Le Chasseur et le Chien Joseph Barthélemy de Feraudy (1762 - 1831)

Miraut, connu jadis pour un très-bon limier,
Dont chacun admirait les hauts faits à la chasse,
Affaibli par les ans, n'avait plus cette audace
Qui l'avait fait nommer la terreur du gibier.
Au lieu de lui donner à bon droit sa retraite,
Voulant tirer de lui jusqu'au dernier moment,
Son maître l'employait sans nul ménagement,
Le forçait à courir souvent plus d'une traite.

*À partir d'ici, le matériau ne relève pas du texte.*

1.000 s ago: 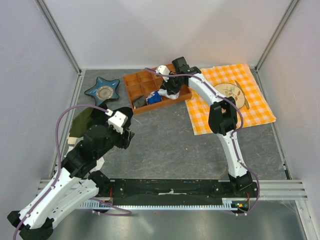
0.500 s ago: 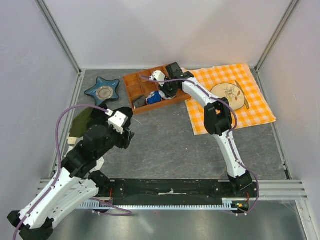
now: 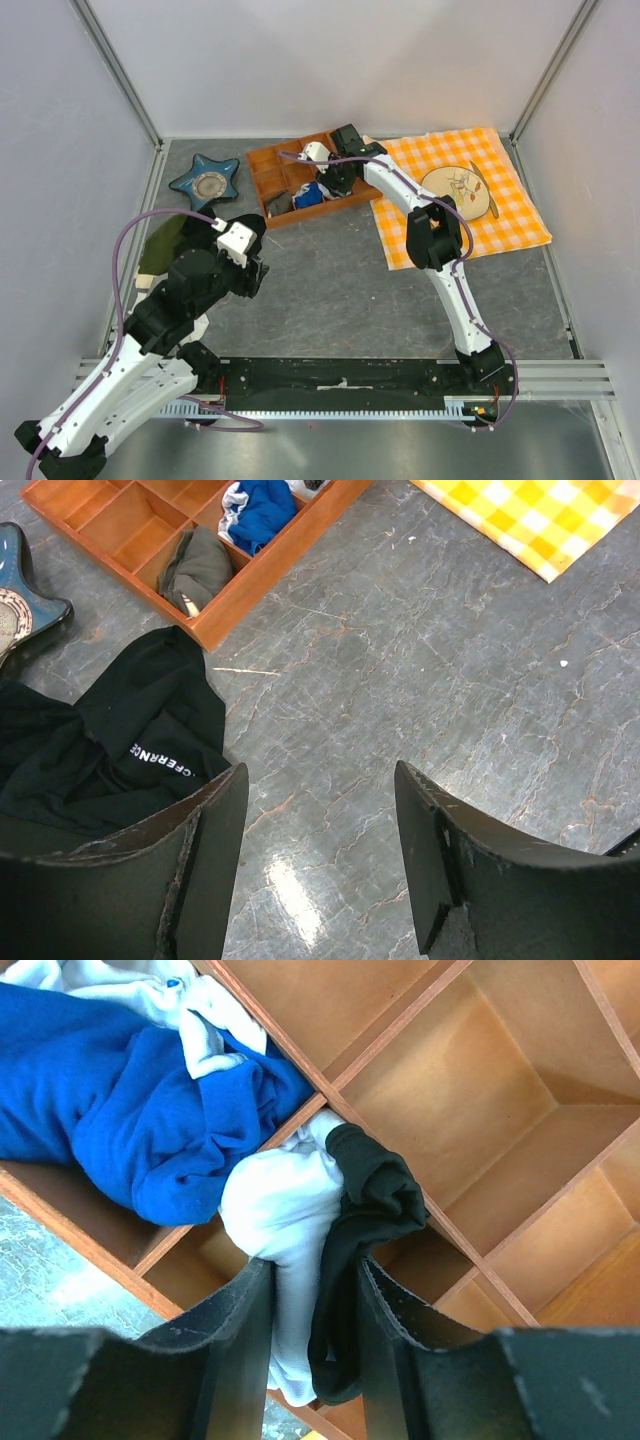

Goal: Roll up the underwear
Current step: Place the underwear in the storage box.

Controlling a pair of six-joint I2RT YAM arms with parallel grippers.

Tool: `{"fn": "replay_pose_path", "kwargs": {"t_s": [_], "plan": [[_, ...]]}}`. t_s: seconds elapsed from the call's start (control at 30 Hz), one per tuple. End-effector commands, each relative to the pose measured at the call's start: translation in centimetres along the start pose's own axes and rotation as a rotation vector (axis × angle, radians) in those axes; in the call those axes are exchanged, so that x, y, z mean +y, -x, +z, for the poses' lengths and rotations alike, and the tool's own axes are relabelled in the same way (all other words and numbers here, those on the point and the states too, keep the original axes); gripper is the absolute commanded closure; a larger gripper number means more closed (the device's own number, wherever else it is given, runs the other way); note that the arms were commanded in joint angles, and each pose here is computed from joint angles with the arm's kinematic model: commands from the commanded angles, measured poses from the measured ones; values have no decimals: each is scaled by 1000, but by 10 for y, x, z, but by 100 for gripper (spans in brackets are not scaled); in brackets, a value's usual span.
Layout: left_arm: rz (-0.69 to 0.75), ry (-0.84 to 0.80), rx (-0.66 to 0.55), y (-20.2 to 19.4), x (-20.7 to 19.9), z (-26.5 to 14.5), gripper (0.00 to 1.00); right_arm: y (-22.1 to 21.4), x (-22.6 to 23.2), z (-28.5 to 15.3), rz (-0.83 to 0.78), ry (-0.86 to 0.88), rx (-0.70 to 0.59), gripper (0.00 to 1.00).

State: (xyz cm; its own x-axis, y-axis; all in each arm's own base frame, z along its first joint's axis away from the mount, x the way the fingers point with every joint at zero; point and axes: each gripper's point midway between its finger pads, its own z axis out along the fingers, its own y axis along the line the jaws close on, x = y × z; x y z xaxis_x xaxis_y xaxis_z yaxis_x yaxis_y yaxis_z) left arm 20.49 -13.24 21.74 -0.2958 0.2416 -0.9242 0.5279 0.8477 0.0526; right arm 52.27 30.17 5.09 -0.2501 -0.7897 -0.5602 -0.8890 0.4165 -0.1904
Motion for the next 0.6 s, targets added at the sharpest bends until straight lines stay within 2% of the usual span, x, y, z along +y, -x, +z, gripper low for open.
{"fn": "replay_pose_path", "kwargs": {"t_s": [0.0, 0.17, 0.37, 0.57], "plan": [[36, 5, -22, 6, 3, 1, 34, -13, 33, -13, 65, 130, 60, 54], [36, 2, -22, 6, 2, 1, 34, 28, 6, -54, 82, 43, -63, 42], [38, -1, -22, 6, 2, 1, 34, 49, 2, -74, 98, 41, -140, 39], [37, -3, -24, 7, 2, 1, 34, 53, 3, -63, 130, 52, -165, 40]]}}
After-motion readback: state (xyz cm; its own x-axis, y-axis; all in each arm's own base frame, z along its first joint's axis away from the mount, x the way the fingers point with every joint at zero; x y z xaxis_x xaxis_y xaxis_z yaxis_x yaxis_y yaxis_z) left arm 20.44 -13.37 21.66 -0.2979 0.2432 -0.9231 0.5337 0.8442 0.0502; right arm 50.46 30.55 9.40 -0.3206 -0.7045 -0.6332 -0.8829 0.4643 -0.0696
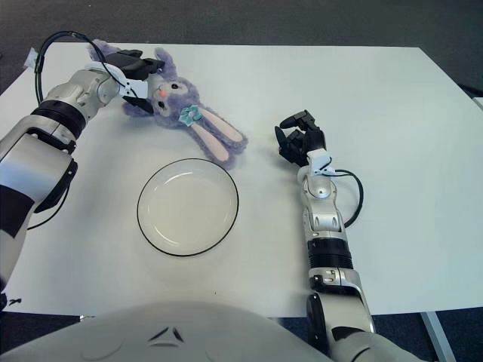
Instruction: Put the doll into the plate.
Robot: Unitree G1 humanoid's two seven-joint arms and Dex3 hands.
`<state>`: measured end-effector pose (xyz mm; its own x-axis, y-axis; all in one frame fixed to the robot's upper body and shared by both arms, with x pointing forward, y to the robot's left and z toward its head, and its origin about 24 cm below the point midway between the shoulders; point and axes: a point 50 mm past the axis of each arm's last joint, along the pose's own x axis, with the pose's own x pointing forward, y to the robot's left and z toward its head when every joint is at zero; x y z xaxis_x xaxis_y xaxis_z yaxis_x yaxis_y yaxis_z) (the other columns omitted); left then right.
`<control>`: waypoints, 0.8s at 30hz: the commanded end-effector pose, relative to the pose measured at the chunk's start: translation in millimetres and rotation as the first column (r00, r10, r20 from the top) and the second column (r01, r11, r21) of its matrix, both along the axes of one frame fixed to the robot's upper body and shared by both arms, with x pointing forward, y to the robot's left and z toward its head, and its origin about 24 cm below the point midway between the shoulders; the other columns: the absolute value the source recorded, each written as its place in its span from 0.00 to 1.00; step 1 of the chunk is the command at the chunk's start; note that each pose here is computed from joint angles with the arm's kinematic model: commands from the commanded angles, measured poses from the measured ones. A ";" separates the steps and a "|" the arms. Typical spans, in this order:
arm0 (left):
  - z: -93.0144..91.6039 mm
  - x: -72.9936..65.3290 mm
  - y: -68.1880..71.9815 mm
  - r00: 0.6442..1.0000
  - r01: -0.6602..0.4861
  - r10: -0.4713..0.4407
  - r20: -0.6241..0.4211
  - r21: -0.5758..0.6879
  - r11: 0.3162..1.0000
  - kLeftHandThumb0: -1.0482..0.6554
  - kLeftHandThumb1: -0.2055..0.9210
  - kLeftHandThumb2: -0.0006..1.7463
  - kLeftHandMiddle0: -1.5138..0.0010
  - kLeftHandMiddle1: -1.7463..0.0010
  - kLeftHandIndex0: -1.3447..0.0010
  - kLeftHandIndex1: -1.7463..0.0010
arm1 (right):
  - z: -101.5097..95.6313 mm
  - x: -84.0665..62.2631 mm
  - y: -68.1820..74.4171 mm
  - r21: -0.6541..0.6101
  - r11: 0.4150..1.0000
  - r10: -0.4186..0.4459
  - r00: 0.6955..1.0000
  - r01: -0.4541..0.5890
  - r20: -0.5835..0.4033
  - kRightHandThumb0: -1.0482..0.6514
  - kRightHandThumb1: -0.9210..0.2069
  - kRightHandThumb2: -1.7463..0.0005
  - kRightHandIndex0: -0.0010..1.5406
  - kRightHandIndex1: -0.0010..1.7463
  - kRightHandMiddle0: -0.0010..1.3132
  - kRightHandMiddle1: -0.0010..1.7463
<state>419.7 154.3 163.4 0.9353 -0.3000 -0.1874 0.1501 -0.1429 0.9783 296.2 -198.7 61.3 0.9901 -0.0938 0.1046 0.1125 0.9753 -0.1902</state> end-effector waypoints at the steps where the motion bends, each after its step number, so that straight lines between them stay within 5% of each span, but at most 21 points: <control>1: 0.5 0.2 -1.0 1.000 0.007 -0.007 0.002 0.020 1.000 0.20 0.87 0.00 0.87 1.00 0.84 1.00 | -29.8 -12.3 -8.8 -0.008 1.000 -0.023 0.988 0.022 -0.155 0.40 0.13 0.65 0.49 0.96 0.31 0.93; 24: -11.2 -1.2 -3.2 0.996 0.001 0.008 -0.089 0.102 0.995 0.21 0.86 0.00 0.78 0.98 0.83 1.00 | -29.9 -16.7 -8.9 -0.039 0.999 0.006 0.985 -0.012 -0.170 0.40 0.13 0.65 0.49 0.96 0.30 0.93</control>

Certain jour il lui fit lancer un sanglier ;
Courageux, mais sans force, ainsi qu'un vieux guerrier,
pauvre chien tâchant de faire encor merveille,
Vient à bout d'attraper l'animal par l'oreille.
Mais tout plein de vigueur, celui-ci s'agitant,
A sa dent toute usée échappe en un instant.
Trahi par la faiblesse, il fallut lâcher prise.
Soudain notre chasseur, que la fureur maîtrise,
Fait tomber sur Miraut une grêle de coups,
Le chasse sans pitié. — Pourquoi me battez-vous ?
On ne peut m'accuser de manquer de courage ;
Pour vous n'ai-je pas fait en tout temps de mon mieux ?
Vous me chassez, ingrat, parce que je suis vieux ;
Mais je vous ai servi dans la vigueur de l'âge.
L'homme, je le vois bien, rapporte tout à lui ;
Et dès qu'il ne peut plus tirer parti d'autrui,
Oubliant désormais jusqu'au moindre service,
Ses caresses alors font place à l'injustice.
De votre espèce enfin, dit en partant le chien,
Je l'avoue à regret, le meilleur ne vaut rien.

L'animal en faisant ses adieux à son maître,
De l'homme lui traçait un portrait ressemblant ;
Mais personne, et ceci peut se croire aisément,
Pas même le chasseur, ne put se reconnaître.